- WORK TO COMPLETE: Establish how many lines in the material include the string "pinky" and report it as a lone number.

- INPUT DATA:

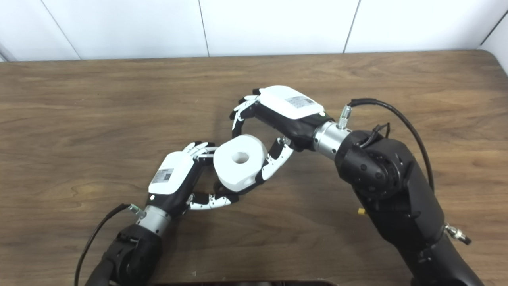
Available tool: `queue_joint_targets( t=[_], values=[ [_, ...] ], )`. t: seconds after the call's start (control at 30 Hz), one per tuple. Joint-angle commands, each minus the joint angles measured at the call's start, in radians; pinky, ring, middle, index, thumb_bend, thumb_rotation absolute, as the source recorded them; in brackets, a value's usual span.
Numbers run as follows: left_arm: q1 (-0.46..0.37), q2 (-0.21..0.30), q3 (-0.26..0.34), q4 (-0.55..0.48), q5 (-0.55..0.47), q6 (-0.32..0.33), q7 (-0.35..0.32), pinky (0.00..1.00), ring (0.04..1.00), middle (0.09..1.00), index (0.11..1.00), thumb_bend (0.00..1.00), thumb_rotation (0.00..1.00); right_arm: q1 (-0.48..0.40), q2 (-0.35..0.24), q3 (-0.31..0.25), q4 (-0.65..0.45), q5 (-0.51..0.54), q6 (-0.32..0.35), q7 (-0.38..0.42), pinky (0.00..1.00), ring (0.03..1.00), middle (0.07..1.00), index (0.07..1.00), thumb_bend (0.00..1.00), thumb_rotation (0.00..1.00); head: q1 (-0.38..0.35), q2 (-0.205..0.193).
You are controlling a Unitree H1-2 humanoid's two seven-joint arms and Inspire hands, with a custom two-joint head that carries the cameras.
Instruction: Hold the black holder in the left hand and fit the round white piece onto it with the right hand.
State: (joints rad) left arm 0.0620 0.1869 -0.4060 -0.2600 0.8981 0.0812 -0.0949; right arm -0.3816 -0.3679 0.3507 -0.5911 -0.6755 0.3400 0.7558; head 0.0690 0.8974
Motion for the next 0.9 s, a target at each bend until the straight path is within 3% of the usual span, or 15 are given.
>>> queue_joint_targets(
  t=[0.0,0.87],
  values=[
    [0.000,0.002,-0.018,0.001,0.023,0.011,-0.040,0.95,0.890,0.814,0.489,0.52,0.05,-0.021,0.005,-0.011,-0.013,-0.004,-0.034,-0.034,1.00,0.917,0.810,0.484,0.52,0.14,0.000,-0.001],
    [-0.007,-0.009,-0.028,0.001,0.031,0.025,-0.038,0.95,0.891,0.816,0.489,0.52,0.06,0.005,0.014,-0.004,-0.010,-0.001,-0.044,-0.036,1.00,0.907,0.814,0.484,0.52,0.14,0.013,0.001]
  ],
)
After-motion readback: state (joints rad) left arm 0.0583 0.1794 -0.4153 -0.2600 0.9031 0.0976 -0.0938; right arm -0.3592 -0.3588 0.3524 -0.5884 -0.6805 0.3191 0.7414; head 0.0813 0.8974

- RESULT OF THE EXERCISE: 2